Separately, if the host organization is no longer a current client at the time the seconded lawyer returns to the law firm, it is still protected by operation of DR 5-108. Neither the seconded lawyer, nor her law firm (with which she is “re-associated”) can take on substantially-related matters adverse to the host organization. For both of these reasons, as the Committee advised, it makes sense for the lawyer to keep track, to the extent possible, of the matters she works on while seconded. This will make the post-secondment conflict-clearing process much more straightforward, even if still complex.
Secondment is a process that bears meaningful rewards for the host organization, the law firm, and the lawyer who is seconded. These benefits, although not outweighed by them, need to be viewed against a number of complex conflicts issues that arise before, during, and after the secondment. New York City Bar Opinion 2007-2 goes a long way to outlining those concerns and creating some safe harbors and best practices for firms and clients seeking to take advantage of this type of relationship.
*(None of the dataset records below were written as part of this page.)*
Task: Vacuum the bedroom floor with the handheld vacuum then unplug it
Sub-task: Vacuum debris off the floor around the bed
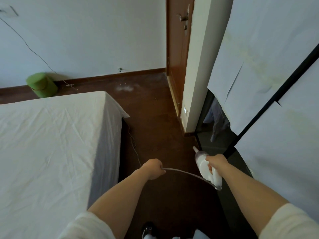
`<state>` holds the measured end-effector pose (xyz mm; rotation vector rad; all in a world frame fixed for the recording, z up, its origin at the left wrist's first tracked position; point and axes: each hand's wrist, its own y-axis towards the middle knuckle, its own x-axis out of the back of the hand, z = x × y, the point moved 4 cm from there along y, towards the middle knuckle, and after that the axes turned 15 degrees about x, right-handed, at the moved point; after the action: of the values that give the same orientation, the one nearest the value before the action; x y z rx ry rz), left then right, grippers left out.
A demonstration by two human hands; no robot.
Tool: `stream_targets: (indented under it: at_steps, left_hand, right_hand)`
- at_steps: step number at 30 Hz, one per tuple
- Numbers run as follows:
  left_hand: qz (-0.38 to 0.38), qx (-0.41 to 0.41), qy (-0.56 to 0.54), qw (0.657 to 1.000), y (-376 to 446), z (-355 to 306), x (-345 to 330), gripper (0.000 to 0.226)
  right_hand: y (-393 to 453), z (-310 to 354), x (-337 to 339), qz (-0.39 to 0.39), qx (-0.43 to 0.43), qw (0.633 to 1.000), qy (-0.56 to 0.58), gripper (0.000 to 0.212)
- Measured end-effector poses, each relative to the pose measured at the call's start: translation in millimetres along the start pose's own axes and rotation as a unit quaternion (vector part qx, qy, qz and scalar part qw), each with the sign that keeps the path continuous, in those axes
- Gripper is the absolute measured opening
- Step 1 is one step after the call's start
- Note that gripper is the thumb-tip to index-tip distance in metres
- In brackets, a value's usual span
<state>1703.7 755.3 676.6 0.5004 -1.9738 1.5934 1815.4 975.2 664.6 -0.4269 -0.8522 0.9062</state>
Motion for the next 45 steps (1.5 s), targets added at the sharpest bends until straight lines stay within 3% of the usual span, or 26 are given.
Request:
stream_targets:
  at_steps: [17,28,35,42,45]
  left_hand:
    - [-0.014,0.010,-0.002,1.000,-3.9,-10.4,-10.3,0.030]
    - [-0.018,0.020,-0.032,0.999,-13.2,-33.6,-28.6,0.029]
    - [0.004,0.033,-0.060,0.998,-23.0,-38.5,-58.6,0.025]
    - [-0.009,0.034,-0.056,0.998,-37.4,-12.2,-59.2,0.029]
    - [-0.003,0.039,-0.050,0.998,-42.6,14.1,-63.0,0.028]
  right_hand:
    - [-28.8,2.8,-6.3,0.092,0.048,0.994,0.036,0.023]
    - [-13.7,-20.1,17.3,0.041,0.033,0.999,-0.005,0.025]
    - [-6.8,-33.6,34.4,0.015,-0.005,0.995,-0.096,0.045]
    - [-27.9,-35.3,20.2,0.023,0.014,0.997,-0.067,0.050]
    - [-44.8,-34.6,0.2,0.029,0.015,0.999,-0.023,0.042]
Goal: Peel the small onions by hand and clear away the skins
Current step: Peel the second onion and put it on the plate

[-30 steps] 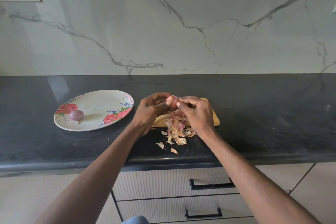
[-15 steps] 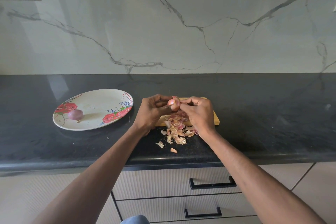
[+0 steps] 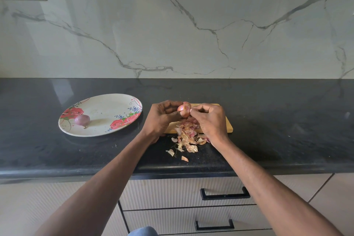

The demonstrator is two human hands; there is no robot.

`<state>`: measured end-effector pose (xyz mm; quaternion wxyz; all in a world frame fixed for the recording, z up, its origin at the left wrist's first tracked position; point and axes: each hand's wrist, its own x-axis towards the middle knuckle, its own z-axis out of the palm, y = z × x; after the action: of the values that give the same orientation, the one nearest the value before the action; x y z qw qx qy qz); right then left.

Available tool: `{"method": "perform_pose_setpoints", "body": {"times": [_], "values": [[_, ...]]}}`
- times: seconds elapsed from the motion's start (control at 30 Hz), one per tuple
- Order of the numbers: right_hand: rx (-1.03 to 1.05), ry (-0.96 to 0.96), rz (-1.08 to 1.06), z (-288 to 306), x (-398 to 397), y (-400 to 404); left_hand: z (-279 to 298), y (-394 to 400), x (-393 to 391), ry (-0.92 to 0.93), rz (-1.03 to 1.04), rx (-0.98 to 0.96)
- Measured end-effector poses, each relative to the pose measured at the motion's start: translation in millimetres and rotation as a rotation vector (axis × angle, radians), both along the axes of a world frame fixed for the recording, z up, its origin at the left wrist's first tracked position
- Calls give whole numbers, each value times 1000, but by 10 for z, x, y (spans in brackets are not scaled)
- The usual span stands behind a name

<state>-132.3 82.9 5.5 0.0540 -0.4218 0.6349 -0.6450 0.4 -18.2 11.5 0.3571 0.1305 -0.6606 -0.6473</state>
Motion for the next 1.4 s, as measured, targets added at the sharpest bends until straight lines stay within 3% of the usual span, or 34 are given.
{"method": "perform_pose_setpoints", "body": {"times": [0.3,0.47,0.83,1.07,1.4], "values": [[-26,43,-38,-10,-18,5,-1,-51,-9,28,-20,79],[-58,224,-52,-25,-12,2,-14,-35,-16,25,37,42],[-18,357,-79,-90,-14,-49,-30,-21,-52,-30,105,-85],[20,375,-79,-110,-6,-83,-35,-23,-50,-36,104,-125],[-5,320,-96,-72,14,-40,-39,-57,-38,14,-7,31]]}}
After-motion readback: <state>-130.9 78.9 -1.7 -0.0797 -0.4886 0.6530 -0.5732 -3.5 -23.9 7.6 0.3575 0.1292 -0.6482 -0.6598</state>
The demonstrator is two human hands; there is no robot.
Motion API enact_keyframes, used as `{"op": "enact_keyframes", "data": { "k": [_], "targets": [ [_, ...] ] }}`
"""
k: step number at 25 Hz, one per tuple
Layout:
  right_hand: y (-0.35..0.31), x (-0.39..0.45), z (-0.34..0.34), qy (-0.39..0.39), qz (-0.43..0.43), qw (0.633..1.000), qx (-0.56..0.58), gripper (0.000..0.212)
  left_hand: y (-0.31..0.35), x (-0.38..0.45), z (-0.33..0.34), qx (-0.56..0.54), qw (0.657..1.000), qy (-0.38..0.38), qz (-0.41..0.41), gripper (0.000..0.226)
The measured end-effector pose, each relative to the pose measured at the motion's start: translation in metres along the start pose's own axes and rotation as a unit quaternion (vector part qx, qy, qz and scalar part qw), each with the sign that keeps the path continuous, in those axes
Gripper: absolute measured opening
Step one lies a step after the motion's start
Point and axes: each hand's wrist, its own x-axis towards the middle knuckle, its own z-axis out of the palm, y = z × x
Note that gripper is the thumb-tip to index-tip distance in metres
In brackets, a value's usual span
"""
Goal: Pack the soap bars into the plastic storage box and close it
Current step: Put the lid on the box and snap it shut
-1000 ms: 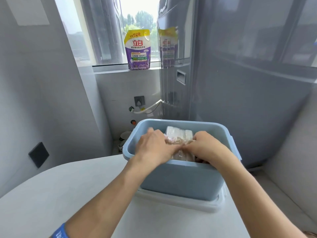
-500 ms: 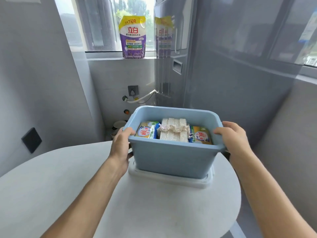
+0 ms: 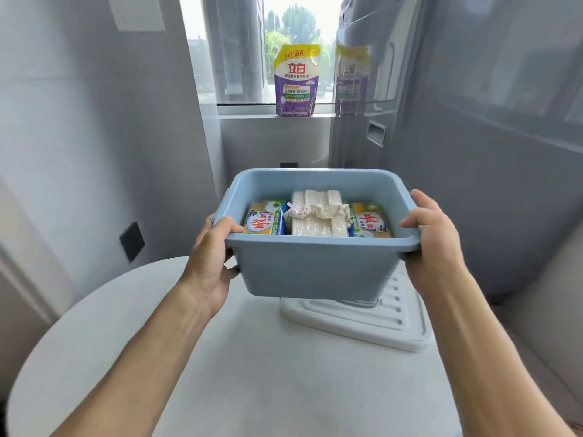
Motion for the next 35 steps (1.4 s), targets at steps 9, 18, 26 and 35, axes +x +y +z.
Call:
{"op": "enact_keyframes", "data": {
  "k": [9,18,26,35],
  "targets": [
    [0.073,0.007,0.059,-0.088,0.028,0.989,-0.116,0.064,-0.018,0.013,-0.080,0.313,0.929,0.198,0.007,0.065],
    [0.104,0.008,-0.040,-0.267,-0.015,0.634,-0.726,0.058,-0.041,-0.002,0.019,0.622,0.683,-0.050,0.381,0.027],
    [0.090,0.005,-0.075,-0.121,-0.052,0.562,-0.817,0.071,-0.051,-0.001,0.020,0.574,0.703,-0.004,0.419,0.028],
    [0.008,-0.010,-0.051,-0.050,-0.160,0.816,-0.553,0.068,-0.016,-0.008,0.009,0.312,0.894,-0.095,0.308,0.038]
  ]
}}
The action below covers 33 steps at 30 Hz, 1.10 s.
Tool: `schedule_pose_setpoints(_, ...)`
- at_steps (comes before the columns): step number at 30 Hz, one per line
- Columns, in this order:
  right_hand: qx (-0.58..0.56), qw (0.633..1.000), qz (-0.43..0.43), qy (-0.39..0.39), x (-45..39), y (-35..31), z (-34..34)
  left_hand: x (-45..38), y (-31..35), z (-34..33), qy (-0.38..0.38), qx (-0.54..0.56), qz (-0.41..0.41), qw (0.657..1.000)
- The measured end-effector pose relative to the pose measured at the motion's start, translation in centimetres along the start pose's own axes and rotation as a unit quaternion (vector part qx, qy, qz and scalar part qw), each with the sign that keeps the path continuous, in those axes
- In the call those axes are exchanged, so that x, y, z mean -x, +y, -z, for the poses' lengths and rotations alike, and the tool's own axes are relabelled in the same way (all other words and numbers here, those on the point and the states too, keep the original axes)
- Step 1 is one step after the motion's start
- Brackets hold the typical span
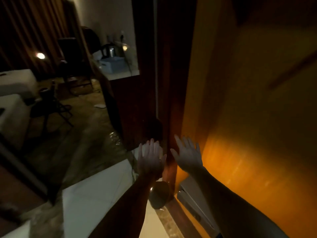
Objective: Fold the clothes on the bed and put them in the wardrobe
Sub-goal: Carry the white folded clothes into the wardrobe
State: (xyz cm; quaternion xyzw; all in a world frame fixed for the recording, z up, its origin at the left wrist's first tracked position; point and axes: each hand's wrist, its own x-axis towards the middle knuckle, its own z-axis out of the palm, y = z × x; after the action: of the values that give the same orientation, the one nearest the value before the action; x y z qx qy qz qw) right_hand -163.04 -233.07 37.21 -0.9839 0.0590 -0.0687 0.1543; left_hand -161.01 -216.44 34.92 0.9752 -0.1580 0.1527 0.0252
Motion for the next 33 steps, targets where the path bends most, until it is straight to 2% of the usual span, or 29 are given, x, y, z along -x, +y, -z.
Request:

Jeremy R. Feinberg is the Statewide Special Counsel for Ethics for the New York State Unified Court System. He would like to thank Paul Dutka, the former Chair of the New York City Bar Association’s Professional and Judicial Ethics Committee, for his insight and suggestions that immeasurably improved this article. The views expressed in this article are those of the author only and are not those of the Office of Court Administration or Unified Court System.